Je ne peux pas lui dire que j'ai appris à me battre et à manipuler des armes, que j'ai été entrainé pour ça. Je dois inventer autre chose.

— L'architecture, je réponds.

Je me souviens qu'il y a une catégorie Architecture pour ceux qui veulent aider au développement et à la croissance de la ville. C'est la première chose qui m'est venue à l'esprit.

— Ce n'est pas ce que Lily nous a dit, dit-il.

— Lily ne sait rien, je réponds du tac au tac.

— Tu es sûr ? demande-t-il avec un sourcil arqué.

Je réfléchis quelques secondes, j'ai le fort pressentiment qu'il bluffe et que Lily ne lui a rien dit.
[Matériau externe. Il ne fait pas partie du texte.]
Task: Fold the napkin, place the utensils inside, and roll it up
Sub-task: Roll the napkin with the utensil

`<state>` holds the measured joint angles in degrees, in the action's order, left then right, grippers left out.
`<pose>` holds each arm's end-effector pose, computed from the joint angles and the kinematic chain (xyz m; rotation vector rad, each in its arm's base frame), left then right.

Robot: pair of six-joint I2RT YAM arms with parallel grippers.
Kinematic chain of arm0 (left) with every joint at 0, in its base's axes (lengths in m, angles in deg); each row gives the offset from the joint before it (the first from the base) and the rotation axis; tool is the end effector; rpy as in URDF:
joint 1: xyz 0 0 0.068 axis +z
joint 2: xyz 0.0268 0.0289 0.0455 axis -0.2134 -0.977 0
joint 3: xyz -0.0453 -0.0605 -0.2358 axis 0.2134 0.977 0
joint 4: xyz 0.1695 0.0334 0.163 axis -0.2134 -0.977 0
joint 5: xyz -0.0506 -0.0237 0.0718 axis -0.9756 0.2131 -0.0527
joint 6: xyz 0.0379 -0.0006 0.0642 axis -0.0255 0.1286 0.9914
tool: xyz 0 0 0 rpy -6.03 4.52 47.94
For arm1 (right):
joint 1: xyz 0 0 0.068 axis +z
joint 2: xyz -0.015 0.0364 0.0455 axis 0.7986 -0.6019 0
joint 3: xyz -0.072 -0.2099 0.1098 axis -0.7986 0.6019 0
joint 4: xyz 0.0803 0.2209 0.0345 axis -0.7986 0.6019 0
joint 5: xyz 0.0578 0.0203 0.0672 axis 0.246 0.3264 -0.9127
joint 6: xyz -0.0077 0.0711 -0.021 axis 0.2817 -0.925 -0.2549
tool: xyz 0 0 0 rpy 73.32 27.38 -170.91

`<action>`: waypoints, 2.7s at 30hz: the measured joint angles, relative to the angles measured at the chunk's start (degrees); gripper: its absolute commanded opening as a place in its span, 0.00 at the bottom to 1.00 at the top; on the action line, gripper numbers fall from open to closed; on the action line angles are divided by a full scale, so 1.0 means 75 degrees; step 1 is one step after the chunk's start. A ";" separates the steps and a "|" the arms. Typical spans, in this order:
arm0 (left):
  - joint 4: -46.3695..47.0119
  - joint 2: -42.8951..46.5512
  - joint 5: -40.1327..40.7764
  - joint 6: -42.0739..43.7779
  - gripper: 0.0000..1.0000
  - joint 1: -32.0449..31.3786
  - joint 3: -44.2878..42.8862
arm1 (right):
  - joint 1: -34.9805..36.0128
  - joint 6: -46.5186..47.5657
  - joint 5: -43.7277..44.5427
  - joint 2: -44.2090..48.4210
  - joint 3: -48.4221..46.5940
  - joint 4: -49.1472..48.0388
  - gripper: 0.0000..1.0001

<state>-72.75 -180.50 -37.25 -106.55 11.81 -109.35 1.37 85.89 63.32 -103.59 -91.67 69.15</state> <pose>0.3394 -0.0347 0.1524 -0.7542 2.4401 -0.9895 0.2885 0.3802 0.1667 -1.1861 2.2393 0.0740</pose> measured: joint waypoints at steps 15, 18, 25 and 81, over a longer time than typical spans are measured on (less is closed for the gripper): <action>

Elle s'est pris un coup de couteau pour me protéger, elle ne dira rien sur moi.

— J'en suis certain, c'est la vérité, je réponds.

Il rigole et semble satisfait, je savais qu'il bluffait.

— Une autre question, dit-il. Pourquoi t'es-tu fait emprisonner ?

— Comment vous...

— Je sais plein de choses. Maintenant, dis-moi ton délit.

— J'ai... j'ai volé du matériel au Centre d'Architecture.

— Vous êtes tous les deux des petits voleurs. Pas étonnant que vous ayez dépouillé mes hommes. J'ai une dernière question, tu ne te souviens pas de ton nom, n'est-ce pas ?

— Je m'appelle Riley.

— Envoie une décharge, augmente la puissance, dit-il dans son boitier.

Dans l'écran, je vois l'homme qui s'approche de Lily.

— Non, non, s'il vous plait, je vous en supplie..., hurle-t-elle.

L'homme l'électrise et la décharge n'en finit pas, quand il détache son arme d'elle, sa tête pend vers l'avant, elle ne crie plus. Est-ce qu'il l'a tuée ? Je jure que s'il l'a tuée, j'irai lui faire la peau, je lui ferai avaler son arme électrique, je le massacrerai jusqu'à ce que son sang recouvre le sol.

— Écoute-moi mon grand, me dit-il, arrête tes conneries maintenant. Je sais que Riley et Lily sont des noms que vous vous êtes trouvés vous-même, je sais que Lily est numéro huit cent trente-quatre et que toi, tu es le cinq mille huit cent vingt-trois. Je voulais juste t'entendre le dire.

— Vous allez faire quoi avec mon sang ? je demande soudainement.

— Tu n'as aucune question à poser. Si on veut te prendre ton sang, ainsi soit-il. Estime-toi heureux d'être encore en vie.

Il éteint l'écran et active son boitier pour parler dedans :

— Jordan, viens le chercher.

— Ouais, j'arrive, répond la voix de ce dernier.